We were fortunate that, being in London, the language was familiar. And soon after our arrival at the Chelsea-Westminster Emergency Room, we discovered the medical system was also similar. I was grateful. I had been in Emergency Rooms plenty of times prior to this: once with my sister who had been bitten by a dog, twice driving friends to get stitched up. My parents had been in them so many times with grandparents, and I was so familiar with those stories, I feel like it had been even more often.
This was my first time being The Patient in the ER.
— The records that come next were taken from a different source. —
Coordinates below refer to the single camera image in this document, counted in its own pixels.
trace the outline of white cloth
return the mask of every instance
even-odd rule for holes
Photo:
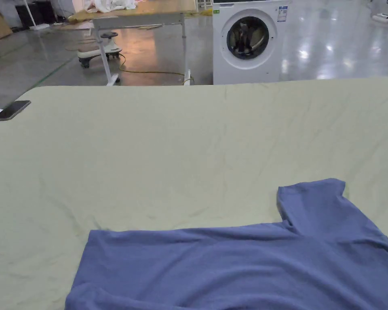
[[[135,0],[84,0],[84,9],[89,13],[133,10],[136,7]]]

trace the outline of t-shirt sleeve
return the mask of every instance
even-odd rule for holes
[[[388,238],[378,227],[343,197],[344,190],[345,182],[334,178],[279,187],[283,223],[300,235],[388,246]]]

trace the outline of washing machine
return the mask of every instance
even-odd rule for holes
[[[213,82],[277,82],[291,0],[213,1]]]

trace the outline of blue t-shirt
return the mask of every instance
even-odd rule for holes
[[[388,238],[344,188],[280,187],[280,223],[92,230],[66,310],[388,309]]]

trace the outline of washing machine label
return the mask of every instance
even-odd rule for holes
[[[277,16],[277,22],[286,21],[287,6],[279,6],[279,14]]]

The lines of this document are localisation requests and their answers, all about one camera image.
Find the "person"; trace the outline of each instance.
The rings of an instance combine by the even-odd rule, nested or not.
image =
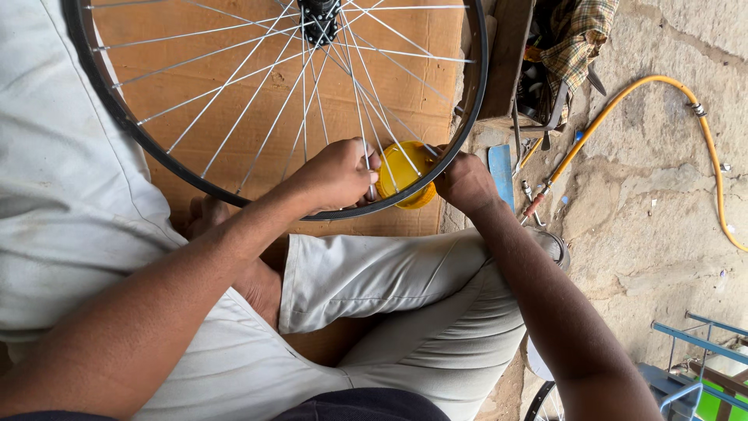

I sat in a wheelchair. This was in part because I could not walk from the taxi to the entrance and in part because of how few open seats there were. I was also able to keep my right foot extended away from, perpendicular, to the rest of my body. This helped somewhat with the pain, somewhat being a very relative term. Taking Tylenol twice as frequently as was technically permitted so that I could even be sitting up, as opposed to lying in bed, my foot elevated on a giant stack of pillows, indicated the pain was bad. On a scale of one to ten in terms of my lifetime experience of pain, it was a ten. When the triage nurse had asked me to rate my pain, I said six. She offered me a stronger painkiller but I said no. There’s too much family history there. I refuse take anything stronger than what you can get over the counter if I can possibly stand it. Apparently even this level of pain qualified.